Once I got my Oxo potato ricer I haven't looked back :) A friend made mashed potatoes for me as well and used my stand mixer and they were, sadly, like the described wallpaper paste. 

Melesine's picture
Melesine

I use a food mill. 

Slainte's picture
Slainte

Good ideas, thanks!

 

(skips off to get a ricer ...)

Kitchen Barbarian's picture
Kitchen Barbarian

Potatoes made in a mixer are usually "whipped" rather than mashed, though the roller in the Ankarsrum may have different ultimate effect.

And riced potatoes are also NOT mashed.  I don't care for russets when riced.  I should try something less grainy I suppose.

Personally I like whipped potatoes.  I like mashed potatoes.  I like them fried, boiled, scalloped, and hash-browned.  Maybe the Ankarsrum won't turn out "mashed" potatoes, so ... I'll just rename them "smooshed", LOL!

Dries's picture
Dries

Why us a mixer if you have this:

http://i01.i.aliimg.com/img/pb/831/839/333/333839831_596.jpg

 

 

Dries

BBQinMaineiac's picture
BBQinMaineiac

Lately I've been considering using it for that very thing and have been thinking about how I would do it.
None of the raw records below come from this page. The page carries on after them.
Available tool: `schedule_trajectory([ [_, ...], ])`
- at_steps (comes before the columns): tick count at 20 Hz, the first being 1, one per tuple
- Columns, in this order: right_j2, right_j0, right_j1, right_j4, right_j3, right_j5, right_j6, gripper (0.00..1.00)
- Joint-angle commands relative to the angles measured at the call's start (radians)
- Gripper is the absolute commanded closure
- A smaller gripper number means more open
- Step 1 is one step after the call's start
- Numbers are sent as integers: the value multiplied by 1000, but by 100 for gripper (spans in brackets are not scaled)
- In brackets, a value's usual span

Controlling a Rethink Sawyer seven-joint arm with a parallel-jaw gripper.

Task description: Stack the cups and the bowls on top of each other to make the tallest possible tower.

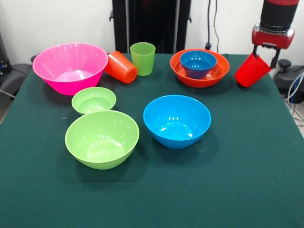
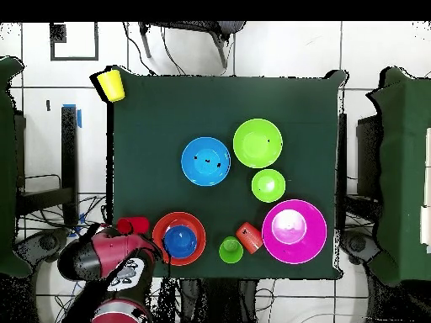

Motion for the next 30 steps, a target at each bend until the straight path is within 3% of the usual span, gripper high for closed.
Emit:
schedule_trajectory([
  [1, 88, -33, 23, 49, -8, 12, 154, 0],
  [21, 92, -23, 23, 56, -14, 7, 163, 0],
  [30, -42, 51, 104, 24, -131, 96, 90, 0],
])
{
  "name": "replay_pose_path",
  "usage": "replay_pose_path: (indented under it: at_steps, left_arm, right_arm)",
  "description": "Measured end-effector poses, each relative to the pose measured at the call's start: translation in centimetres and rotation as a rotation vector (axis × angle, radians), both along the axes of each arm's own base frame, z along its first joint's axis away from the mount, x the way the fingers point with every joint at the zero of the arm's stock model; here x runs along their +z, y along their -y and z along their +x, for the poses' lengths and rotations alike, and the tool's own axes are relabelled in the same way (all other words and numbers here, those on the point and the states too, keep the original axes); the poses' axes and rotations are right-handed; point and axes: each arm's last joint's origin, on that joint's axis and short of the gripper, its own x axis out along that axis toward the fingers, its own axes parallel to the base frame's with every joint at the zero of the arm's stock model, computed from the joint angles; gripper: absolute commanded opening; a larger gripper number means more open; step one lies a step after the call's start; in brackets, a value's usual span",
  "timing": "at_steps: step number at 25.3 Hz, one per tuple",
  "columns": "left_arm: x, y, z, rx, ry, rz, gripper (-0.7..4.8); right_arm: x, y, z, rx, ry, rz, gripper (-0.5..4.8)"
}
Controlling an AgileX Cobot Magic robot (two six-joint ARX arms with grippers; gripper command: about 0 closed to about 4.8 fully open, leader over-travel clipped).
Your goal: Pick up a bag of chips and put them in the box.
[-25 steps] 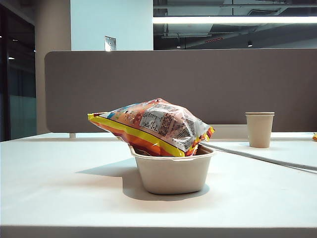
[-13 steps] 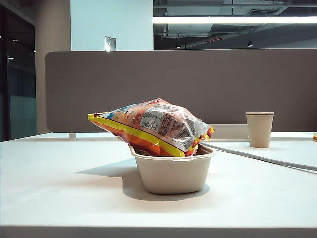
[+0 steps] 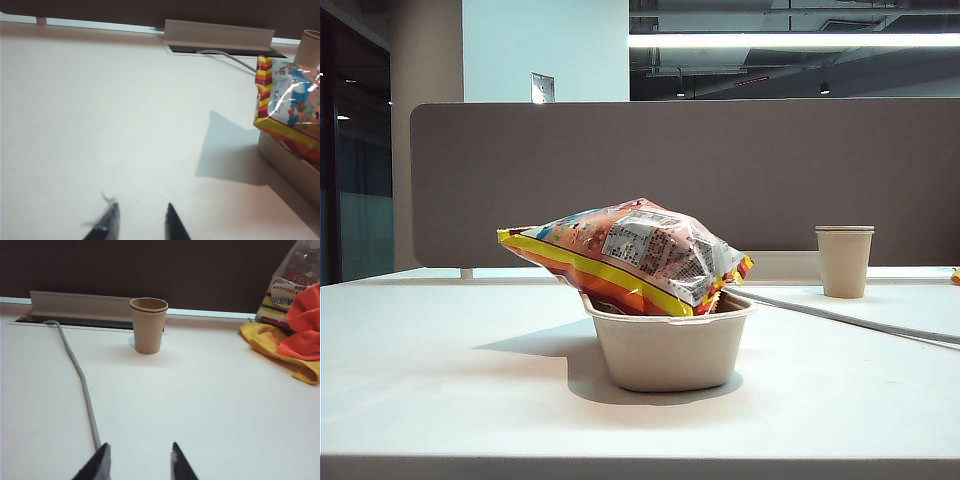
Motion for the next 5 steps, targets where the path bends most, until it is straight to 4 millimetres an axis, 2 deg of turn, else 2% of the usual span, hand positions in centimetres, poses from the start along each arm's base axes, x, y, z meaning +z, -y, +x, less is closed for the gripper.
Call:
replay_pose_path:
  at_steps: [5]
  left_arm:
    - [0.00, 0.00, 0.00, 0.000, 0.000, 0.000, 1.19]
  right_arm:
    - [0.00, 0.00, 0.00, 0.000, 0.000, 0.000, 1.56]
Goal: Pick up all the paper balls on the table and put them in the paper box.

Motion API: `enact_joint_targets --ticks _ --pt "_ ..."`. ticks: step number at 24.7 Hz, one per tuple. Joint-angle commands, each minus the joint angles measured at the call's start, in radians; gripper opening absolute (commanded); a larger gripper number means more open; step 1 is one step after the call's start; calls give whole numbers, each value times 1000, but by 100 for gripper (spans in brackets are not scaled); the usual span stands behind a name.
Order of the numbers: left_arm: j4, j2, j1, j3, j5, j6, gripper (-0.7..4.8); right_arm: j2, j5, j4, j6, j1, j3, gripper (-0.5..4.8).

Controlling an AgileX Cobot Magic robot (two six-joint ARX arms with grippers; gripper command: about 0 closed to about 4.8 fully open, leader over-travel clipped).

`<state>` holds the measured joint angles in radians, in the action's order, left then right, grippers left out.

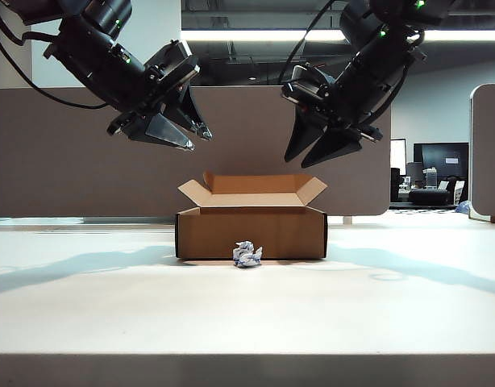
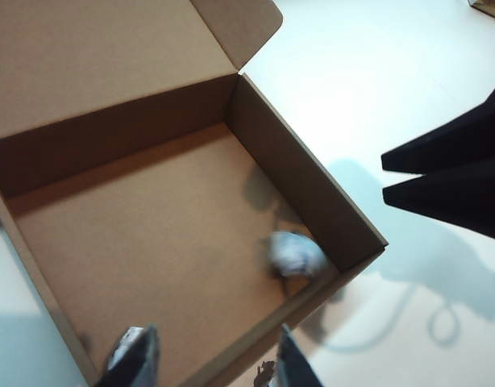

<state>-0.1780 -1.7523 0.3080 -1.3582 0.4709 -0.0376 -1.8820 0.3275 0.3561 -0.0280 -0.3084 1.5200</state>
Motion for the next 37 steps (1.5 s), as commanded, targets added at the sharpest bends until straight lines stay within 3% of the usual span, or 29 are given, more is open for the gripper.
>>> enact_joint_targets --ticks 1,5,10,11,15,16,19,34,36,37 --pt "-25 15 0 -6 5 4 183 11 42 -10 2 -1 6 183" --pt "-83 51 -1 -6 5 15 183 16 84 51 3 -7 5 185" --pt "-137 101 -1 -6 0 52 183 16 27 140 10 -107 5 185" --pt "-143 101 -1 -6 -3 52 183 16 -8 154 10 -126 5 185" --pt "-198 101 -1 -6 -57 68 183 -3 -348 212 26 -278 5 186" --pt "-199 101 -1 -6 -66 67 183 -10 -372 212 26 -292 6 192" --pt "-201 101 -1 -6 -67 67 183 -39 -454 212 6 -332 6 276" --pt "-204 101 -1 -6 -93 68 183 -163 -411 109 -81 -313 13 275" --pt "-204 101 -1 -6 -93 73 183 -172 -398 106 -84 -307 13 256" --pt "-204 101 -1 -6 -93 86 182 -174 -397 104 -84 -306 13 211"
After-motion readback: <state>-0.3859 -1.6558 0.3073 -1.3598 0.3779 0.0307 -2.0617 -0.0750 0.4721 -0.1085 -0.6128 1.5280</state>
I think I'd use the grater and nut grinder that goes on the end of the food grinder (meat grinder) to "rice" my cooked potatoes. I have yet to try that, but it would produce a potato product much like a ricer. Proceed from there to make your mashed potatoes.

If I didn't do it that way I would use the multi wire beaters and the plastic bowl. Just go easy or you might wind up with glue.